O Redação Sportv desta sexta-feira teve como convidado o deputado federal Pedro Paulo (DEM-RJ), líder do projeto de lei que propõe a transformação dos clubes em empresa. A expectativa é de que o tema seja votado na Câmara ainda em outubro.
Pedro Paulo destacou que a preservação da marca, uma das preocupações dos torcedores, é prioritária.
- Pode, como uma empresa. Ao virar empresa, ele terá benefícios e riscos que se assume em um negócio. Estamos estudando um mecanismo para proteger o escudo e a marca. Que o investidor utilize a marca, mas que num caso de falência não se perca.
O deputado federal explicou que a recuperação judicial permitiria ao Botafogo se livrar do quadro de asfixia financeira, muito representado pelas constantes penhoras sofridas.
- Vamos ficar no caso do Botafogo. Tem R$ 750 milhões em dívidas, R$ 350 milhões é com o Fisco, e aí o refinanciamento ajuda a equacionar essa dívida. Mas há R$ 250 milhões em dívidas cíveis. É jogador que não recebeu, fornecedor, e a recuperação judicial pode ser um formato para que ele possa organizar essa fila de pagamentos e se ter uma estratégia para quitar esses débitos de pessoas que não recebem há anos. Isso enforca o clube.
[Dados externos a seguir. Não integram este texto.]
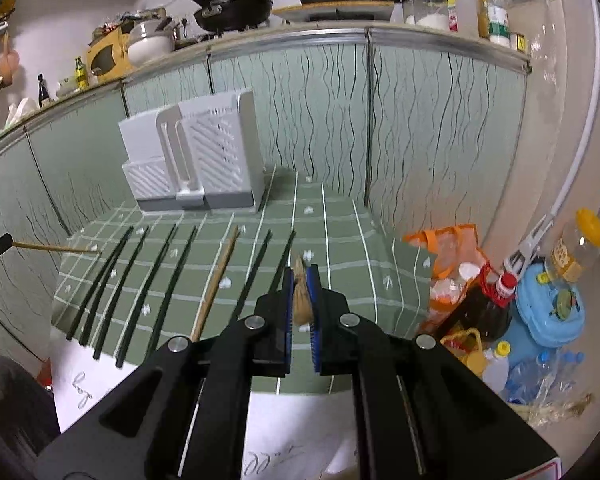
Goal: Organize utensils
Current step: 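Lift the held wooden chopsticks upright with both tools and carry them over the white holder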
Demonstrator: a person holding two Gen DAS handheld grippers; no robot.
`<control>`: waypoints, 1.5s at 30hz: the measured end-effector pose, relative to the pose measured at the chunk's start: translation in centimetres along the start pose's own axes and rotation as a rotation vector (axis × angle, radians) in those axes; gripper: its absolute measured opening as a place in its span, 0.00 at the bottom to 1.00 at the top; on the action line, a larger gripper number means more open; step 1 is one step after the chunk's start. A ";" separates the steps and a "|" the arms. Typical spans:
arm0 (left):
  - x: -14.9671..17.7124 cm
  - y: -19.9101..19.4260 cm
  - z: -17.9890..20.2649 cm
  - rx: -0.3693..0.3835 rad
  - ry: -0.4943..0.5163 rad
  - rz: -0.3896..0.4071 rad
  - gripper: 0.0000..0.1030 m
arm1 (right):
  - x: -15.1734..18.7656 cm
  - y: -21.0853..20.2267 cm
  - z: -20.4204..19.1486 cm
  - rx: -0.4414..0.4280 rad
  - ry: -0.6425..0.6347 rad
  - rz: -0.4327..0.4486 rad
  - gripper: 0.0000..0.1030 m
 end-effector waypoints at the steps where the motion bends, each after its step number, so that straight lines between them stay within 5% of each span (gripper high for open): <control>1: -0.5 -0.1 -0.1 0.002 -0.001 0.005 0.06 | -0.5 -0.2 -0.1 -0.001 -0.006 0.012 0.06; 11: -6.5 -1.2 -0.2 0.063 0.034 0.053 0.06 | -7.1 -2.6 -0.9 -0.042 -0.048 0.101 0.06; 25: -16.5 -2.0 6.5 0.202 0.167 0.083 0.06 | -15.7 -3.4 -5.2 -0.138 -0.152 0.116 0.06; 36: -21.4 0.4 10.9 0.298 0.147 0.077 0.06 | -21.0 -3.4 -6.0 -0.190 -0.143 0.150 0.06; 45: -22.7 4.6 14.1 0.306 0.202 0.024 0.06 | -23.7 -0.1 -6.8 -0.174 -0.168 0.114 0.06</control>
Point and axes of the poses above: each gripper's, at about its wrist camera, not at the fingertips, and y roughly the way its jaws point, z to its right, x to its underside, the point moved 2 cm from there along y, roughly the way its jaws point, and after that the axes turned 9 degrees about -z, right-handed, at the moved point
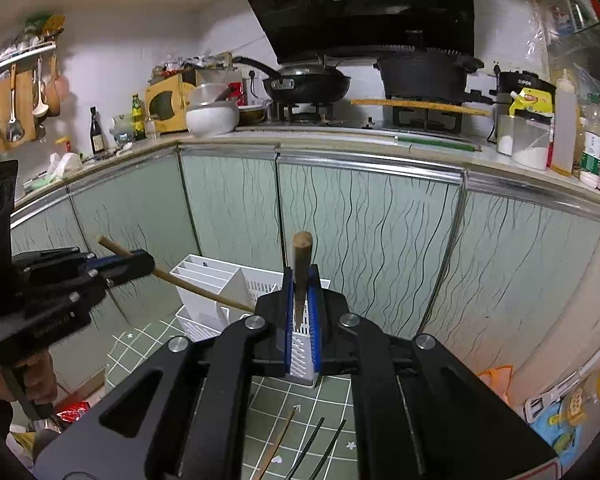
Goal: Organize utensils
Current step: 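Lift the held wooden chopsticks upright with both tools and carry them over the white holder, then open both tools to drop the wooden chopsticks into the white holder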
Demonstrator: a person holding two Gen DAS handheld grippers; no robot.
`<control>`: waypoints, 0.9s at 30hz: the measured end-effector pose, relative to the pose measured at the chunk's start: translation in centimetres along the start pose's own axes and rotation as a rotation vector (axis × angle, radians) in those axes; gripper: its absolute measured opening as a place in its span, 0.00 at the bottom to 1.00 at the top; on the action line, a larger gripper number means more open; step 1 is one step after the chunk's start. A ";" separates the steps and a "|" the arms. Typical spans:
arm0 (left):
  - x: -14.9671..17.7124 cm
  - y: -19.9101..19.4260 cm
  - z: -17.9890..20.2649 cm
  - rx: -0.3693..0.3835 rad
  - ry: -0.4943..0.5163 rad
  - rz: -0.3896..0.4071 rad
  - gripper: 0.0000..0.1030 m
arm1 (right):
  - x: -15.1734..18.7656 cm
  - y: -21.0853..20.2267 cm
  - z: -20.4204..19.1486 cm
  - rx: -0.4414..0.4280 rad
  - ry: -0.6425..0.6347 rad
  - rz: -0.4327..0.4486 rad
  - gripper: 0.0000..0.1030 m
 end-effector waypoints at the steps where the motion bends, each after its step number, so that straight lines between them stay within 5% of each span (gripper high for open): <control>1: 0.0 0.5 0.0 0.002 0.002 -0.008 0.06 | -0.1 0.6 0.1 0.001 0.001 -0.007 0.06; 11: 0.8 6.4 -1.5 0.015 -0.053 -0.087 0.12 | 0.3 6.1 1.5 -0.049 0.019 -0.061 0.06; 12: 0.9 6.8 -1.7 0.010 -0.062 -0.093 0.37 | 0.4 6.4 1.7 -0.037 0.017 -0.066 0.07; 13: 0.9 7.1 -1.8 -0.018 -0.074 -0.089 0.75 | 0.5 6.6 1.8 -0.021 0.016 -0.062 0.12; 14: 1.0 6.9 -1.9 -0.049 -0.084 -0.071 0.87 | 0.7 6.7 1.9 -0.015 0.013 -0.057 0.28; 16: 1.2 6.1 -2.2 -0.063 -0.096 -0.017 0.90 | 0.9 6.7 1.9 0.012 0.014 -0.054 0.60; 20: 1.6 5.1 -2.5 -0.072 -0.096 0.001 0.91 | 0.8 5.5 2.3 0.051 0.033 -0.016 0.81; 27: 2.8 1.5 -2.4 -0.117 -0.062 0.072 0.95 | 0.6 2.9 1.8 0.081 0.025 0.013 0.92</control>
Point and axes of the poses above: each gripper's, at about its wrist camera, not at the fingertips, and y roughly the way its jaws point, z to its right, x to its underside, the point moved 2 cm from there along y, roughly the way its jaws point, and after that the axes turned 9 degrees about -z, right-handed, at the moved point
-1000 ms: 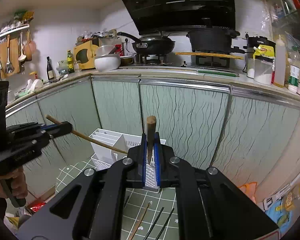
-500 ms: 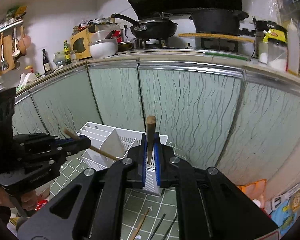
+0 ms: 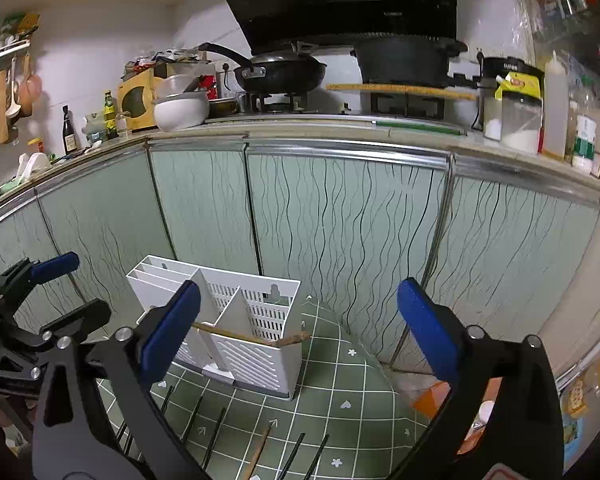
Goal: Organize utensils
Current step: 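Open both tools to drop the wooden chopsticks into the white holder, then move both tools back down toward the remaining chopsticks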
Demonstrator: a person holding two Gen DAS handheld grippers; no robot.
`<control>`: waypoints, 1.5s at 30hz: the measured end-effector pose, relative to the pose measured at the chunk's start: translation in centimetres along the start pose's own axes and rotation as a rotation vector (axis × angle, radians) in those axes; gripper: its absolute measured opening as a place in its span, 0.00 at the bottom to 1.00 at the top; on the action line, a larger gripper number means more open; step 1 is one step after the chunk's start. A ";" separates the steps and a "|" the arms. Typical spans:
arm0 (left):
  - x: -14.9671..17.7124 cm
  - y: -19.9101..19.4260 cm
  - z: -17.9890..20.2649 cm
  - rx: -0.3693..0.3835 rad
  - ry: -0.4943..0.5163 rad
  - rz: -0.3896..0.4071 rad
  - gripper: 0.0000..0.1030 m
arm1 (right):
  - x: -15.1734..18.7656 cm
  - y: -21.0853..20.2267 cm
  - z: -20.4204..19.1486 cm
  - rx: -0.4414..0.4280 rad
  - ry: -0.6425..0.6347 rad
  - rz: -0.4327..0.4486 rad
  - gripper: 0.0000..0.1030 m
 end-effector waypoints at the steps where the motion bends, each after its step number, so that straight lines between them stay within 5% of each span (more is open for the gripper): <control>1: 0.1 -0.3 0.0 -0.006 0.007 0.002 0.95 | 0.0 -0.4 -0.2 0.001 -0.005 0.003 0.92; 18: 2.6 -3.9 -3.1 -0.067 -0.018 -0.008 0.95 | 2.3 -5.4 -2.9 -0.054 -0.033 0.034 0.92; 25: 4.4 -5.7 -3.7 -0.087 -0.029 -0.018 0.95 | 6.8 -7.2 -3.0 -0.050 -0.059 0.018 0.92; 45: 17.6 -8.6 -3.7 -0.105 -0.003 -0.079 0.95 | 21.2 -6.8 -0.8 0.037 -0.051 -0.095 0.92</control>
Point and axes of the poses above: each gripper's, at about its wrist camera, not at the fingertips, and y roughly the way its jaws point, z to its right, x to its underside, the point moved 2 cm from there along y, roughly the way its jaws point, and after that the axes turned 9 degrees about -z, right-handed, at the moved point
Se tornar empresa não virará uma obrigação a todos os clubes
Pedro Paulo também destacou que clubes como Flamengo e Palmeiras, que "vêm fazendo o dever de casa", não precisarão se tornar empresas. Nem a dupla nem quem tiver interesse em manter o atual modelo.
- O Flamengo reclamou bastante, tive diversas reuniões, ontem conversei com o presidente Landim. Prova que o projeto vem sido discutido. Ele mostrou mais uma vez a insatisfação do Flamengo em relação ao modelo de isenção condicionada, que era manter o clube no formato de associação, eles teriam o benefício tributário que existe hoje, mas sob alguns critérios de responsabilidade e governança.
Confira outros tópicos da entrevista:
Estágio do projeto
- O que está sendo construído é um substitutivo de dois projetos que estão em andamento. Estamos discutindo com clubes, atletas e vários segmentos que serão diretamente afetados pelo projeto e até beneficiados com a nova legislação. Construindo algum consenso, lógico que não vai ser absoluto. Fazer um projeto desse é como escalar a seleção brasileira, cada um tem a sua.
Barreto pergunta: o projeto não vem dos clubes, vem de fora, certo?
- Realmente não é projeto dos clubes, é um projeto para o futebol brasileiro. A gente tem que ter opinião dos atletas, da sociedade. Tem que dialogar com investidores que potencialmente têm interesse de investir no futebol brasileiro. Não é um projeto de um segmento só.
Não é indecente no momento do país falar em mais um refinanciamento fiscal?
Refinanciamento de dívida é algo que deve ser discutido sim. Se é oferecido às empresas, pode-se oferecer também ao futebol. Agora tem uma diferença capital nessa história: não será oferecido refinanciamento aos clubes que se mantêm como associação civil.
- Esse refinanciamento, essa conciliação dessas dívidas enormes que os clubes têm os clubes será feita para quem mudar o formato de empresa. Primeiro há a responsabilização. O acionista vai responder com seu patrimônio se não pagar o refinanciamento. Não vai ter essa enrolação que aconteceu nos diversos refinanciamentos feitos com os clubes. A cobrança e a fiscalização do Estado vai ser muito maior.
- Não estamos desenhando um refinanciamento para se perder de vista, em 240 meses. Chamo muito mais de conciliação para que, com desconto de juros e multas, possa vir o investidor externo e zerar essa dívida. É dar uma oportunidade para, no formato de empresa, quitar essa dívida e explorar o potencial de investimentos no futebol.